MATERIAL FOR THE TASK:
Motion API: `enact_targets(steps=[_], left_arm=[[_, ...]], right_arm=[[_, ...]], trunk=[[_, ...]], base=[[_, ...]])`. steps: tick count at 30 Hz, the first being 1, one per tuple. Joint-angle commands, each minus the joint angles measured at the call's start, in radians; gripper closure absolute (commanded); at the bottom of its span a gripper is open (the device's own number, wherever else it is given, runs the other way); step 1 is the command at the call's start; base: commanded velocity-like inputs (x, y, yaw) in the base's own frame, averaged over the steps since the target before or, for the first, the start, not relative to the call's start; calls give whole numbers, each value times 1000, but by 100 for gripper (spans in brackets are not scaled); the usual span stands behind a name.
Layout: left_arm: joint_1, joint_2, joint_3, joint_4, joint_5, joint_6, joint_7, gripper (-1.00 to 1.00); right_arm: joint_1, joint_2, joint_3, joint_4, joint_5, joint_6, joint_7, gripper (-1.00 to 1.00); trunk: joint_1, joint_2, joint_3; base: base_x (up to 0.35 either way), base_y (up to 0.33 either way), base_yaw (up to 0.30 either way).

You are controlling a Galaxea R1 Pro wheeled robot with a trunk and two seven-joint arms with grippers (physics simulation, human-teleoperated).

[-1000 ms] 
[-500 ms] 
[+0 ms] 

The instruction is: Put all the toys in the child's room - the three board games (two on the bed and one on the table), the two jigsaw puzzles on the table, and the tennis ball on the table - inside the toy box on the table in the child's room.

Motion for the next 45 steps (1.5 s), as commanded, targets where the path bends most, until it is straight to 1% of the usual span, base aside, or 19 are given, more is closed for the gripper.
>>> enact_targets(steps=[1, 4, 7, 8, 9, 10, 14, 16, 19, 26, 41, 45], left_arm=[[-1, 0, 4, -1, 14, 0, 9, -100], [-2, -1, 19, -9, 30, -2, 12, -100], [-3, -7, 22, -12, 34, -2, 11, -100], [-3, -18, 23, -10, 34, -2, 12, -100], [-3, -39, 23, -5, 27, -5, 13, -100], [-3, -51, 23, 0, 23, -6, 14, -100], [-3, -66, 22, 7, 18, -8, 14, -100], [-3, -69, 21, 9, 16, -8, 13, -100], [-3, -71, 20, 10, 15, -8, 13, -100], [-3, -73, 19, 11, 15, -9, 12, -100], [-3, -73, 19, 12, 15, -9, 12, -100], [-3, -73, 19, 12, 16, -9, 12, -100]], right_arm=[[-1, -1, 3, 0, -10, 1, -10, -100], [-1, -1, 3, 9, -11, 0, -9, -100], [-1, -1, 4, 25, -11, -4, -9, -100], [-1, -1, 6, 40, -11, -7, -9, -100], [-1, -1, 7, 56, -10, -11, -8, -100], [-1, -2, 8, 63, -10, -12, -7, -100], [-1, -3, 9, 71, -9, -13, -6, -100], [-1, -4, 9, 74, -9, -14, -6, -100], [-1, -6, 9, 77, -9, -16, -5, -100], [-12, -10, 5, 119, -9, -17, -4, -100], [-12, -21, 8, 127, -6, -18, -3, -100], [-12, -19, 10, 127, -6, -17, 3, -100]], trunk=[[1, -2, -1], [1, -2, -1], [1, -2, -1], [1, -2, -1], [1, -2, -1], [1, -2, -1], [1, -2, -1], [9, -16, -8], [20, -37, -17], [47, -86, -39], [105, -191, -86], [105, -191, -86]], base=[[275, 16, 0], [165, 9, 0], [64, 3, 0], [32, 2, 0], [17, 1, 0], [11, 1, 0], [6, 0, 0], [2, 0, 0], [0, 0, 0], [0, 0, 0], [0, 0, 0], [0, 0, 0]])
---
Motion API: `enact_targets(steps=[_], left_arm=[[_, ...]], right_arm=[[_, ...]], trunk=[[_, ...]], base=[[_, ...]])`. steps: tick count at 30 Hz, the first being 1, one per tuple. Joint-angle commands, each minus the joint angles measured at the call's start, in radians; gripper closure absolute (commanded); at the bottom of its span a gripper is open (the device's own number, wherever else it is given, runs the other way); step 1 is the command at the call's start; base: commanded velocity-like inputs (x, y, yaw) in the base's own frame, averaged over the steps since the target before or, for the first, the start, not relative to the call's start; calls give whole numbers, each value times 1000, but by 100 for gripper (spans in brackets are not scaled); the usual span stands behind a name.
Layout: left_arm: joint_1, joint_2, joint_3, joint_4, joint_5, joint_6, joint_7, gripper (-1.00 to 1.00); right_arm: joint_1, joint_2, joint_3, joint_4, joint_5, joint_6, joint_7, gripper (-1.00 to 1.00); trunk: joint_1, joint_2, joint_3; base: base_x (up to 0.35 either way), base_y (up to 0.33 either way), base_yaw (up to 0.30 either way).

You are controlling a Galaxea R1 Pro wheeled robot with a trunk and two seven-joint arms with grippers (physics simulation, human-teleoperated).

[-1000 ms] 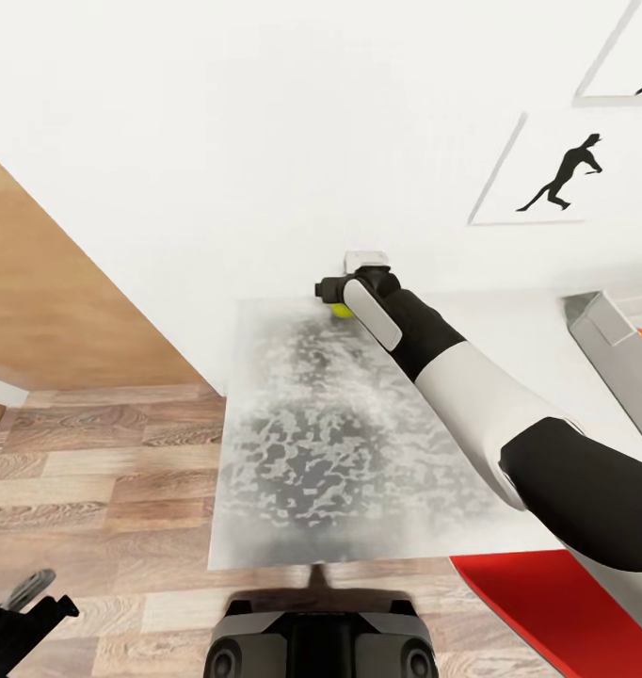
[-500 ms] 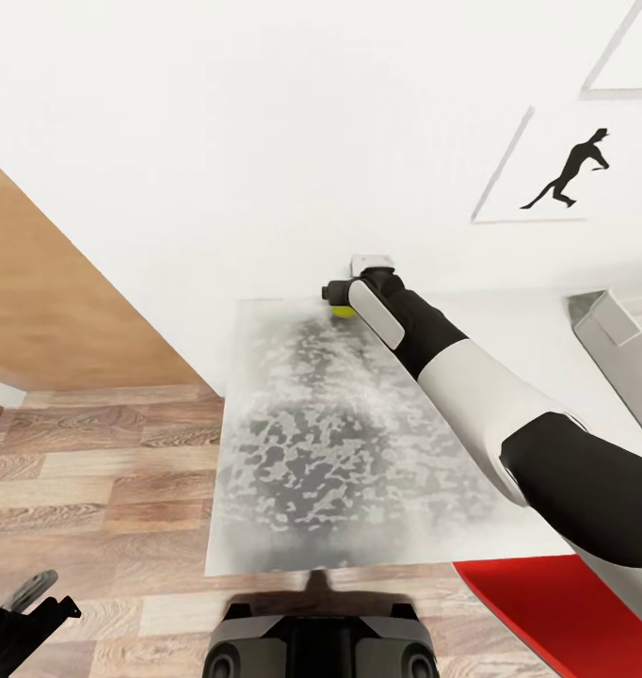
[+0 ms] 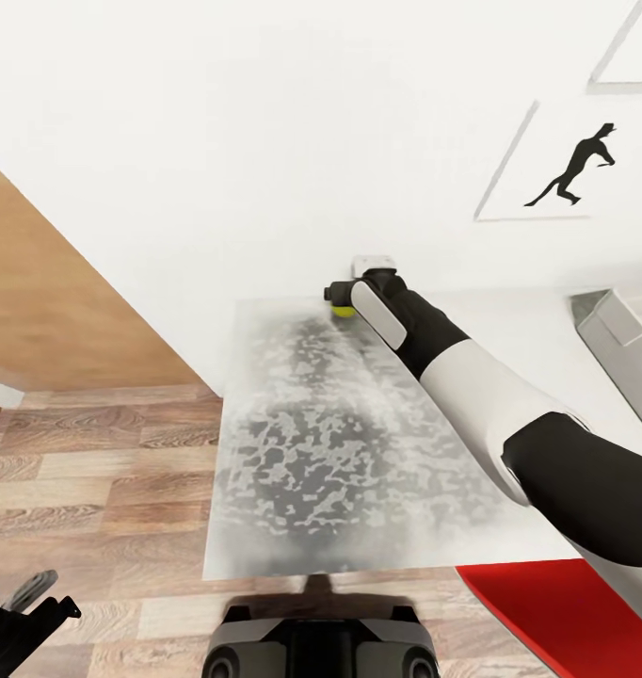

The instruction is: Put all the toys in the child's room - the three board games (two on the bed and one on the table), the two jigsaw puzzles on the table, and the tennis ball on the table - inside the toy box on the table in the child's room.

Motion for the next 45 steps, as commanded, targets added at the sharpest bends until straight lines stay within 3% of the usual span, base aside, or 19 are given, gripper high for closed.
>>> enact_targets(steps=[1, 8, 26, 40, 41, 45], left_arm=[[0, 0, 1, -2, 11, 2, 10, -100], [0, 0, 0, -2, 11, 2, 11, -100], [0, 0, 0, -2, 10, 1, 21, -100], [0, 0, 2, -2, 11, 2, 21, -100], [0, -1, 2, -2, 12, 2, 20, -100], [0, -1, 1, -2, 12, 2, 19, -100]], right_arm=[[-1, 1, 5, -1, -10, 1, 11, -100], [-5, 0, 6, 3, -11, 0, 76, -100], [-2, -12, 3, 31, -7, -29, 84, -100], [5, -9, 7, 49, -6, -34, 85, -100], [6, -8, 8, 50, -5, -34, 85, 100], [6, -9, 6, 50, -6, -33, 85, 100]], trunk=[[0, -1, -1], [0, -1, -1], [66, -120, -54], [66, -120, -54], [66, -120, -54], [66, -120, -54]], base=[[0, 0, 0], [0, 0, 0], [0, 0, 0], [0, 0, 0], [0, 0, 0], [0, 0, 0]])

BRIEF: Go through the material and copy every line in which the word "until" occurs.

ANSWER SPACE:
Motion for the next 45 steps (1.5 s), as commanded, targets where the path bends most, until it is straight to 1% of the usual span, base aside, or 19 are given, more is closed for the gripper.
Motion for the next 45 steps, as commanded, targets added at the sharpest bends until straight lines stay within 3% of the usual span, base aside, or 19 are given, gripper high for closed.

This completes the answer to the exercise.